PROMPT: Exactly the lines from the opening of the data through the line containing "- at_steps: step" should be reproduced, please, with nothing added.

GIVEN INFORMATION:
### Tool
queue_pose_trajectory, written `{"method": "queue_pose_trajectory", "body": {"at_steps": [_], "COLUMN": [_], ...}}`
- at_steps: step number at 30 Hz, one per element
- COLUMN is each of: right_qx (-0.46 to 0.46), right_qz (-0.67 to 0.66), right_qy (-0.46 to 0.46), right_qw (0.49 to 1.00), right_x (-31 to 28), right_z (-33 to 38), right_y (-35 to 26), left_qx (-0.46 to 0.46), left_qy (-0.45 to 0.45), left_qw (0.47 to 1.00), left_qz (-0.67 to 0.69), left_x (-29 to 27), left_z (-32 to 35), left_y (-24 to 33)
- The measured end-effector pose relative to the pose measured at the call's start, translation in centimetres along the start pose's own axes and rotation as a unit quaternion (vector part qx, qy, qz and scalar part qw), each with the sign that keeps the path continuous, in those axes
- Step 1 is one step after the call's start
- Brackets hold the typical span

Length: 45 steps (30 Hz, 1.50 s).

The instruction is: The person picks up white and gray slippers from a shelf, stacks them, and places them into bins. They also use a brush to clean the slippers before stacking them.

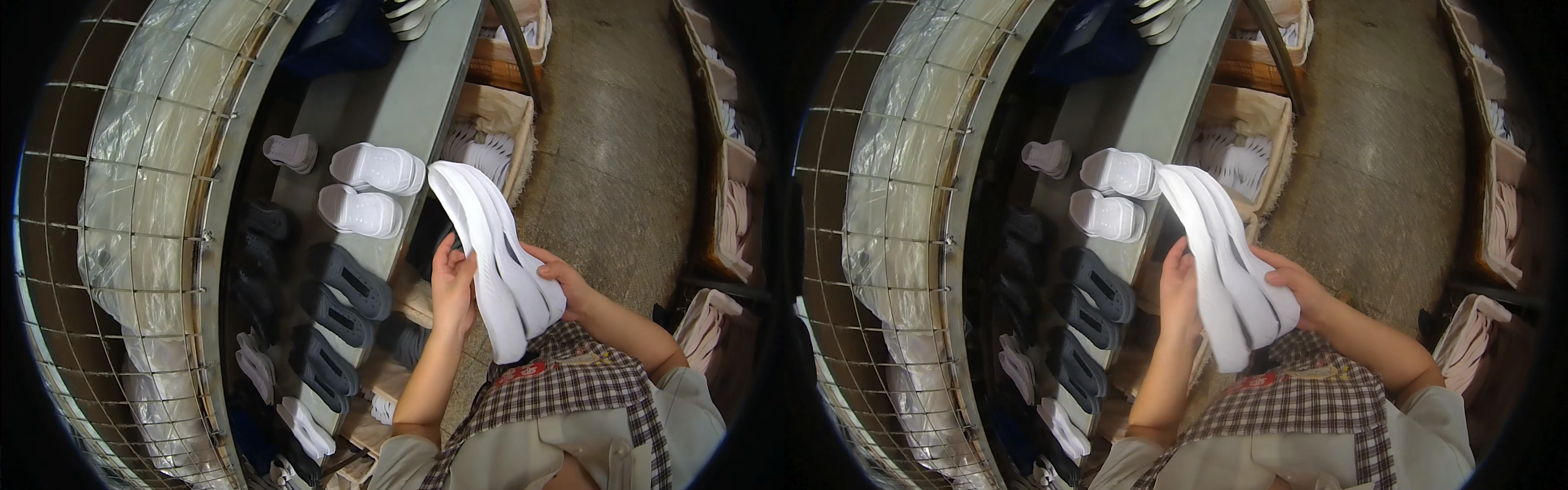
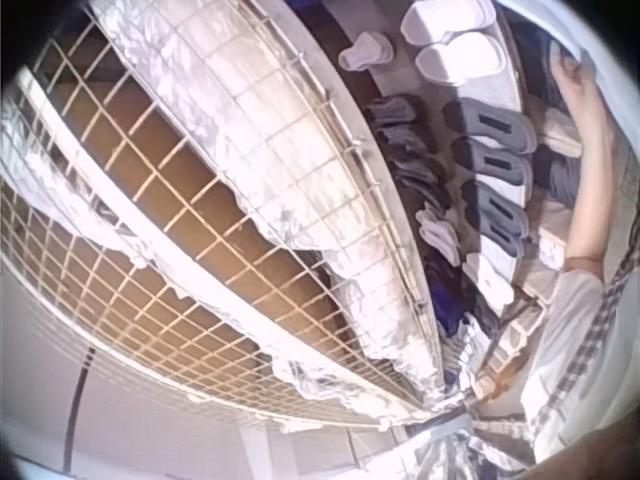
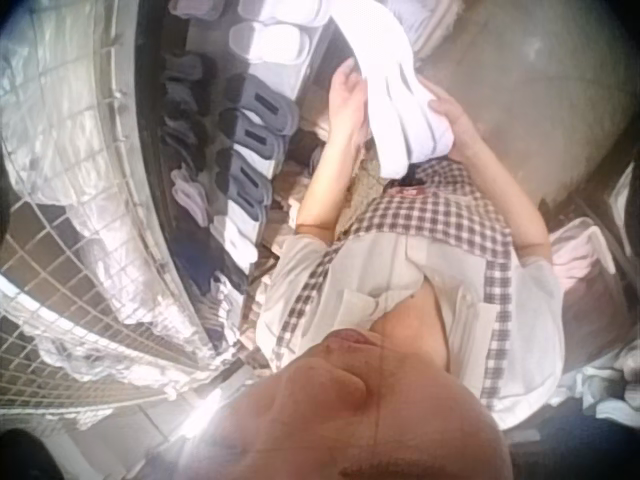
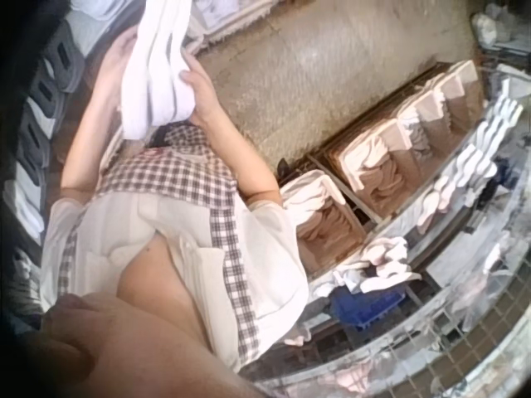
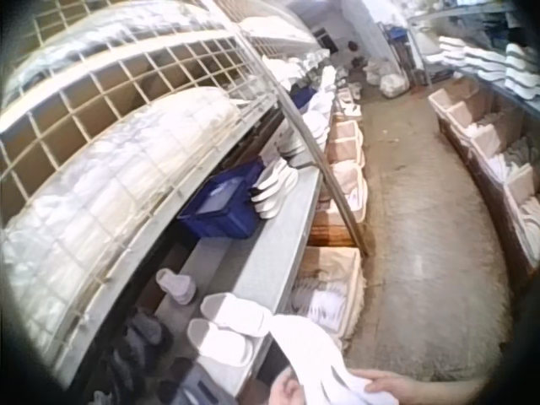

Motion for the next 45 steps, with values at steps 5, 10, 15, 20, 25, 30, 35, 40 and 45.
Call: {"method": "queue_pose_trajectory", "body": {"at_steps": [5,10,15,20,25,30,35,40,45], "right_qx": [0.051,0.030,-0.024,0.079,0.080,0.082,0.062,0.034,-0.011], "right_qz": [-0.042,0.177,0.250,0.127,0.116,0.108,0.118,0.084,0.057], "right_qy": [-0.083,-0.039,0.048,0.159,0.252,0.290,0.346,0.399,0.452], "right_qw": [0.994,0.983,0.967,0.976,0.957,0.947,0.929,0.913,0.890], "right_x": [4.2,5.8,1.3,-4.2,-7.2,-8.3,-8.8,-9.6,-10.5], "right_z": [-2.0,-5.4,-5.1,-3.4,-2.9,-4.2,-5.5,-6.3,-5.4], "right_y": [0.3,0.8,1.4,4.9,6.0,5.8,4.9,5.6,7.2], "left_qx": [-0.129,0.117,0.202,-0.087,-0.134,-0.157,0.067,0.110,0.190], "left_qy": [0.009,-0.087,-0.129,0.082,0.111,0.091,0.280,0.193,0.018], "left_qw": [0.989,0.960,0.966,0.985,0.985,0.982,0.934,0.940,0.849], "left_qz": [0.064,0.239,0.098,0.122,-0.001,0.045,-0.212,-0.257,-0.493], "left_x": [-3.2,-2.1,-8.6,-19.2,-20.7,-23.0,-32.4,-35.9,-35.3], "left_z": [2.0,0.4,-7.3,-15.3,-16.5,-16.7,-23.7,-37.0,-47.0], "left_y": [1.1,10.6,16.4,9.7,7.4,7.1,14.2,17.8,14.3]}}
Point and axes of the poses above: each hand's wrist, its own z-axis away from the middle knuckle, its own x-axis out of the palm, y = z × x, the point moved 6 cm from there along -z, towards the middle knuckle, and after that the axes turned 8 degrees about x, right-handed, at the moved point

TASK ANSWER:
### Tool
queue_pose_trajectory, written `{"method": "queue_pose_trajectory", "body": {"at_steps": [_], "COLUMN": [_], ...}}`
- at_steps: step number at 30 Hz, one per element

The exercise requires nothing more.